* [The problem] What follows is a listing; give it again exactly, in its entirety.

* [Recorded information]
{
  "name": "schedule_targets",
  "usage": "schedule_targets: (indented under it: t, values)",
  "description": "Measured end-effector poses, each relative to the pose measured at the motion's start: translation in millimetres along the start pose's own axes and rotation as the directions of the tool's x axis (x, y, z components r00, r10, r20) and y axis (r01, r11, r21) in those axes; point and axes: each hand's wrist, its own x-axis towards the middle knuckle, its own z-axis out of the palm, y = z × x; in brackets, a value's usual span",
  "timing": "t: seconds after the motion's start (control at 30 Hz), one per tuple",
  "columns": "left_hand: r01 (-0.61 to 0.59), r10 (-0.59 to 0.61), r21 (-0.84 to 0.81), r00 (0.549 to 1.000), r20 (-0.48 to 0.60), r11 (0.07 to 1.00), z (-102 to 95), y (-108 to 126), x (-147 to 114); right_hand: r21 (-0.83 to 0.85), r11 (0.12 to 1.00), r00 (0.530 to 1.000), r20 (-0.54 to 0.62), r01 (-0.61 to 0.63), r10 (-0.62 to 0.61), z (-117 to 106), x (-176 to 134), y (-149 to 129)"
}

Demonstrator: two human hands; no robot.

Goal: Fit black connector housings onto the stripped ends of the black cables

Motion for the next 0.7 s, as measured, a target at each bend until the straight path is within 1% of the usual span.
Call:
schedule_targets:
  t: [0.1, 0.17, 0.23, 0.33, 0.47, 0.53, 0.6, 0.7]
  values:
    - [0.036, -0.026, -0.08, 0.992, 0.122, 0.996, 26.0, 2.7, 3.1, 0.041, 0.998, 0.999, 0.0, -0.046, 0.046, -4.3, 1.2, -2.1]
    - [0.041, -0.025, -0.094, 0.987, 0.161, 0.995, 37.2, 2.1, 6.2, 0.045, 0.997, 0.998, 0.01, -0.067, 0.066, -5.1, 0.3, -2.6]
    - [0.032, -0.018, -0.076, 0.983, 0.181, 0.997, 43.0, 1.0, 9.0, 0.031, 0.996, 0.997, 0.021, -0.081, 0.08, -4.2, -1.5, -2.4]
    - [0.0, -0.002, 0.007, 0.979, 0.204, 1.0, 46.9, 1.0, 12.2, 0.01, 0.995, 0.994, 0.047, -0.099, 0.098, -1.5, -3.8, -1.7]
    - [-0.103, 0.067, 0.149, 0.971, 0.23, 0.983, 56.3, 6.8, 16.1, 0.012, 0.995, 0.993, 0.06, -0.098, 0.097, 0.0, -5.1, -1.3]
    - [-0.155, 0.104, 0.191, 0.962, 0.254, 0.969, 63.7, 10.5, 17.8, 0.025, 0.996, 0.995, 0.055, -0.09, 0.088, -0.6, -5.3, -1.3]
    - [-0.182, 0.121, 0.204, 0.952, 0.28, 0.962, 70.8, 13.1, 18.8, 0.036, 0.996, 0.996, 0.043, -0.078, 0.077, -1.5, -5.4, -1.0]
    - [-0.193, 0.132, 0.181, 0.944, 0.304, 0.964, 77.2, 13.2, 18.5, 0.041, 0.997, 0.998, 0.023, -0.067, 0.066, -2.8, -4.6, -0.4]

* [Expected answer]
{
  "name": "schedule_targets",
  "usage": "schedule_targets: (indented under it: t, values)",
  "description": "Measured end-effector poses, each relative to the pose measured at the motion's start: translation in millimetres along the start pose's own axes and rotation as the directions of the tool's x axis (x, y, z components r00, r10, r20) and y axis (r01, r11, r21) in those axes; point and axes: each hand's wrist, its own x-axis towards the middle knuckle, its own z-axis out of the palm, y = z × x; in brackets, a value's usual span",
  "timing": "t: seconds after the motion's start (control at 30 Hz), one per tuple",
  "columns": "left_hand: r01 (-0.61 to 0.59), r10 (-0.59 to 0.61), r21 (-0.84 to 0.81), r00 (0.549 to 1.000), r20 (-0.48 to 0.60), r11 (0.07 to 1.00), z (-102 to 95), y (-108 to 126), x (-147 to 114); right_hand: r21 (-0.83 to 0.85), r11 (0.12 to 1.00), r00 (0.530 to 1.000), r20 (-0.54 to 0.62), r01 (-0.61 to 0.63), r10 (-0.62 to 0.61), z (-117 to 106), x (-176 to 134), y (-149 to 129)"
}

Demonstrator: two human hands; no robot.

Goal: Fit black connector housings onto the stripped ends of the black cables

Motion for the next 0.7 s, as measured, a target at each bend until the straight path is within 1% of the usual span.
Call:
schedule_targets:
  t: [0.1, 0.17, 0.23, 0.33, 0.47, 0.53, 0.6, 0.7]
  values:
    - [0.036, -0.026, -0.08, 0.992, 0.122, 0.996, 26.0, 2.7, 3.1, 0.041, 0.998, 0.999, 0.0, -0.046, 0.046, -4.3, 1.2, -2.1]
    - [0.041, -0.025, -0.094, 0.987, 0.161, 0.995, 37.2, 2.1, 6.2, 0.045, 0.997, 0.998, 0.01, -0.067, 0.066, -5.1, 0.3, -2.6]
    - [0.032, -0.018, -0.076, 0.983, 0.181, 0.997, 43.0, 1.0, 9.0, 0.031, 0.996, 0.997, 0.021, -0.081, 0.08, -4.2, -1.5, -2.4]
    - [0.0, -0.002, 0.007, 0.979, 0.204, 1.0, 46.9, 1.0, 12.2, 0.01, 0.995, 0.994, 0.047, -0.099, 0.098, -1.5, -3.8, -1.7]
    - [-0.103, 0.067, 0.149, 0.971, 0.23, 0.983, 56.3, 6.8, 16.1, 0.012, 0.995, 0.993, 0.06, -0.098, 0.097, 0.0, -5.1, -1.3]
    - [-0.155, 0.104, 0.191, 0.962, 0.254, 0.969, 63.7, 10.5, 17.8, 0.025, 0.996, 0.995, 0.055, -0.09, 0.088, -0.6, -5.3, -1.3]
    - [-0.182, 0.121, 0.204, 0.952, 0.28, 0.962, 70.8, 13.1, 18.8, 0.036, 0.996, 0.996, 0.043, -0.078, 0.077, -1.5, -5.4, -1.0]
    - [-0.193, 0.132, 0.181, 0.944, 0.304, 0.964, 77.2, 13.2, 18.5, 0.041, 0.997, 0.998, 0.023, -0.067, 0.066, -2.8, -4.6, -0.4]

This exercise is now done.